To, co jest najważniejsze, to jakiś rodzaj solidarności z ludźmi z najbliższego otoczenia, z miejscem, w którym żyjemy. To pomaganie tym, którzy tej pomocy potrzebują. Rodzaj pokory na zasadzie „będzie co będzie, ale póki co, robię swoje”. Im dłużej pracuję z ludźmi i widzę, jak są do siebie podobni, a jednocześnie zupełnie różni, tym mniejszą mam ochotę mówić, jakie są dobre rozwiązania.
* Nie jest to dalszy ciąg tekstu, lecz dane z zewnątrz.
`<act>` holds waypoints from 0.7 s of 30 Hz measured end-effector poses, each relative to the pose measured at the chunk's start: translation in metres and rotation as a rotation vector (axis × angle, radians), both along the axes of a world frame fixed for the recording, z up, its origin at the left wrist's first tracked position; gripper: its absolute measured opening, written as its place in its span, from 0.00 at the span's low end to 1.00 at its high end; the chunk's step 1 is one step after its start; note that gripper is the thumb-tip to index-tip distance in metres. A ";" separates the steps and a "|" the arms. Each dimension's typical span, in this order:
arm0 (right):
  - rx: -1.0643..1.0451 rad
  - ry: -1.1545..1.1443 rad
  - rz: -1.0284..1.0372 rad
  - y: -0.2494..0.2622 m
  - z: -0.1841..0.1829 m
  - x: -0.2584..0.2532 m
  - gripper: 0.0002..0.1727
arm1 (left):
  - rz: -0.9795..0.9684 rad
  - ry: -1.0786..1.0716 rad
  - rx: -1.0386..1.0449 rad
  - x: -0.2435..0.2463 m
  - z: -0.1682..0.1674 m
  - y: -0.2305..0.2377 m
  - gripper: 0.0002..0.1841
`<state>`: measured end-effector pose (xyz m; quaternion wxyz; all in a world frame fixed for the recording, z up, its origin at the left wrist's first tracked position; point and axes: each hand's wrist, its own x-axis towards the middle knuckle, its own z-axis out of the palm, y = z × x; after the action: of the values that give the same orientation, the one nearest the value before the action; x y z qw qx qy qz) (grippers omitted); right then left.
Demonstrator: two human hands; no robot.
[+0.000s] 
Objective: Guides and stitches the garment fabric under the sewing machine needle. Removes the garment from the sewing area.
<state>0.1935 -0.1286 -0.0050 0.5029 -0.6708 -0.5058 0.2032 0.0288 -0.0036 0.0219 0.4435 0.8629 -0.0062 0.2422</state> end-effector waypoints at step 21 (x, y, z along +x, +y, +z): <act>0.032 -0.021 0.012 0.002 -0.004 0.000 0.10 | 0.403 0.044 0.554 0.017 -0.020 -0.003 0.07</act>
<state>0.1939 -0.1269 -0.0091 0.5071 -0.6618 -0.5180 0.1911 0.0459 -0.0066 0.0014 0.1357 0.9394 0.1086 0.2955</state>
Zresztą, dopóki człowiek sam w sobie nie poczuje oparcia, nic mu moje dobre rady nie dadzą. Więc dziś mam w sobie jedno wielkie NIE WIEM.
Joasia: „Nie wiem” jest OK.
Kasia: Fajnie, że tak myślisz, bo ja i tego nie jestem całkiem pewna. Ale to „nie wiem”, jest przynajmniej nienerwowe, nierozpaczliwe, niezrezygnowane.
Joasia: W jednym z filmów na Netflixie Monachium. W obliczu wojny, opowiadającym o porozumieniu monachijskim z Hitlerem, które jednak nie zapobiegło drugiej wojnie światowej, pada zdanie, że najgorsza jest nadzieja, bo ludzie, którzy mają nadzieję, nic nie robią, tylko czekają, aż inni zrobią coś za nich.
Kasia: Myślę, że jest w tym kawałek czegoś bardzo słusznego, ale można też powiedzieć zupełnie odwrotne zdanie: że tym, co mają nadzieję, jeszcze się coś chce. Więc z tym zdaniem się i godzę, i się z nim nie godzę.